Is There A Bias At Your Racetrack?

Ellis_Park_Race_TrackFirst, a definition of ‘bias’ is called for. A bias is a propensity for something to favor one thing over another. When it comes to racetracks, how would you know if a bias existed?

One claim I read recently stated, “This is of the most important handicapping angles in the sport.” I am not sure if he left out the word ‘one’ or whether the word ‘of’ does not belong. Oh well, I digress.) Another read, “A track bias occurs when a certain part of the racetrack or certain running styles are favored over others, which results in a change of what would normally happen.” Then there was the article that began, “In the 21st century of horse racing there is no downplaying the importance of track bias.”

I know I asked this before, but how would you know if there was a track bias?

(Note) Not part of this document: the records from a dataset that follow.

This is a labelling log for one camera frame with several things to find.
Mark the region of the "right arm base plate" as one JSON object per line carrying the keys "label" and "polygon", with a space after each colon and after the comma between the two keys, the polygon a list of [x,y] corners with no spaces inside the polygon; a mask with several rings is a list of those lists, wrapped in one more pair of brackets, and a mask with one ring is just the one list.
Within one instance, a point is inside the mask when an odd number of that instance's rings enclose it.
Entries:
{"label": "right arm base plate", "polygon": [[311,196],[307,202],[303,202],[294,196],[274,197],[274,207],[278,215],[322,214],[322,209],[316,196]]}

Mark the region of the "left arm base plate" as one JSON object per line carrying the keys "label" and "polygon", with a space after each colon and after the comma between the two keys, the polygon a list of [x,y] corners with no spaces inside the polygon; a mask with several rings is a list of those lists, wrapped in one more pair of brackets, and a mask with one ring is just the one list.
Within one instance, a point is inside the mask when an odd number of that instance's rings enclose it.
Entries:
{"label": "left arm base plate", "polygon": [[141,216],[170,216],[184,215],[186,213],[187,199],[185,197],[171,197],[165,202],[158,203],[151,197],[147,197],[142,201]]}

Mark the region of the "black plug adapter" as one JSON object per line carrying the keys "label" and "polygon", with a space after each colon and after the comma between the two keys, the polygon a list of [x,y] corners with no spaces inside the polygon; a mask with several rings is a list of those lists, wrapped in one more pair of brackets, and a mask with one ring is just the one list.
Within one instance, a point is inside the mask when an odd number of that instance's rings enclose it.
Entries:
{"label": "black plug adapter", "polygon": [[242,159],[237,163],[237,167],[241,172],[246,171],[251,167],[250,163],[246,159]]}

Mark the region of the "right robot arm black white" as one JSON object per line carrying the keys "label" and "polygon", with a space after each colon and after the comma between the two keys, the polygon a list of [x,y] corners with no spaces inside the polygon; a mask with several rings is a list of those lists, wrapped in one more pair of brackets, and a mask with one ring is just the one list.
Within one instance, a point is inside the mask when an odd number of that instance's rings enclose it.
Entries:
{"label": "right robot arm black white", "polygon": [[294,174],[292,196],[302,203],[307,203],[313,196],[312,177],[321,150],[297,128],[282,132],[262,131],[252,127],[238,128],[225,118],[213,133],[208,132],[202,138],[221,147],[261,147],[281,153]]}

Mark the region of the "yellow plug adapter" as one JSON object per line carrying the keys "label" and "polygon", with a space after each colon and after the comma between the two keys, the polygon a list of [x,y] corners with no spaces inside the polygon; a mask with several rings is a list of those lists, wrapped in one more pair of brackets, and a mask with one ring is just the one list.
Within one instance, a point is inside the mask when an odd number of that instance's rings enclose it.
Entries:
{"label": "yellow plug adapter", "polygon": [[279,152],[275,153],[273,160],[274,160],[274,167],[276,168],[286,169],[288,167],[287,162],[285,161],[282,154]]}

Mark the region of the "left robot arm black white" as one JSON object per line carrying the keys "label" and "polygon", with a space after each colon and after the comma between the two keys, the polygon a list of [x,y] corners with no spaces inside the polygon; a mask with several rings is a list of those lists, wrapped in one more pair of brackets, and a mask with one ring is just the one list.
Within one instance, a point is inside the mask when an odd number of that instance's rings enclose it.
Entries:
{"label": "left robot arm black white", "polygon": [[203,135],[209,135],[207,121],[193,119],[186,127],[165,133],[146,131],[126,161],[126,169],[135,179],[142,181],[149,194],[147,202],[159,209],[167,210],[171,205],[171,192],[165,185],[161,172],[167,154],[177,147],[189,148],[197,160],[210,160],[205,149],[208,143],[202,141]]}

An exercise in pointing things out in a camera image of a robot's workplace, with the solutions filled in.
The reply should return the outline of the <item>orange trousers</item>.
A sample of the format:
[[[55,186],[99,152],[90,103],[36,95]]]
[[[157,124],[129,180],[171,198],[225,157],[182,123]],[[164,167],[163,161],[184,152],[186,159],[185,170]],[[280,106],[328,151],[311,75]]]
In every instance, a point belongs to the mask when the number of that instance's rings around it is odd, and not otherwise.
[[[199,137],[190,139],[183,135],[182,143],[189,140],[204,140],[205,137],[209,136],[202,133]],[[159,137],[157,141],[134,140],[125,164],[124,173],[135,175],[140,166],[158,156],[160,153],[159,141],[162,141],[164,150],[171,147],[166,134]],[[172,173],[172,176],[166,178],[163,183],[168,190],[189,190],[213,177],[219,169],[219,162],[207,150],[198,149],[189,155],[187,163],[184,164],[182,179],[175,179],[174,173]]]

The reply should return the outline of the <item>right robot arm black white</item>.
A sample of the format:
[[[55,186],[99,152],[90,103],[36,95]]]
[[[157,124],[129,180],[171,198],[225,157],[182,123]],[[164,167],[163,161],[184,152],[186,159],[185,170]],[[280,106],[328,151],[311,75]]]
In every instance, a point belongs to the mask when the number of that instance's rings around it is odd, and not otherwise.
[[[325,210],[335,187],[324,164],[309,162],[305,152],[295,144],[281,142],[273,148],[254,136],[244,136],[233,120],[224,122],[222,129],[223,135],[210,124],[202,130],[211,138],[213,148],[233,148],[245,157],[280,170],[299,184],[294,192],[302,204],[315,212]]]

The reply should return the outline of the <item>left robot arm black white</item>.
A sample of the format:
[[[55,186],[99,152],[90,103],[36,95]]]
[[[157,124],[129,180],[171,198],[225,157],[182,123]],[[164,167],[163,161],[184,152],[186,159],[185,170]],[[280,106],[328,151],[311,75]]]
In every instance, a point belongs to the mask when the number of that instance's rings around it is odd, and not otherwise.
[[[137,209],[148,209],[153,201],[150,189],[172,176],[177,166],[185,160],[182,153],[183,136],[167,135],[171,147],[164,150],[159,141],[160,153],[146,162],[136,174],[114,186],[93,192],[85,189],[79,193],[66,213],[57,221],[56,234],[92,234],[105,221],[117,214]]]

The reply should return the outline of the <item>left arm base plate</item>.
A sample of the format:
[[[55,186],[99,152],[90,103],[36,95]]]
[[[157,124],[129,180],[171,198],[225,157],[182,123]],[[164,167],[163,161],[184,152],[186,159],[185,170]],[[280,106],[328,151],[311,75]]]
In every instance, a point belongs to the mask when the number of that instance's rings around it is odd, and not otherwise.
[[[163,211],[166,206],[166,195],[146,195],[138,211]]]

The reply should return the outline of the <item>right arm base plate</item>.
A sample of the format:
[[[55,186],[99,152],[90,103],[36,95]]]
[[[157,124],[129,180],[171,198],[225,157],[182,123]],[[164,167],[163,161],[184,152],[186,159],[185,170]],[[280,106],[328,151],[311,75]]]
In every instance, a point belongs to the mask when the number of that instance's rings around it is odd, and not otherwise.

If six out of nine races were won by front runners on day one of a meet, does that mean six out of nine races on day two will likely be won by front runners? Even if such a phenomenon happened, does that constitute a bias? If so, should you focus your attention on front runners on day three? Personally, I do not see a correlation between what happened on day one, what happened on day two, and what might happen on day three as the horses that ran on day one did not compete against each other again on day two, and only by running the same exact fields from different starting gates on day two could you even gain a hint that a bias existed. Otherwise, there are too many variables in play to know for certain.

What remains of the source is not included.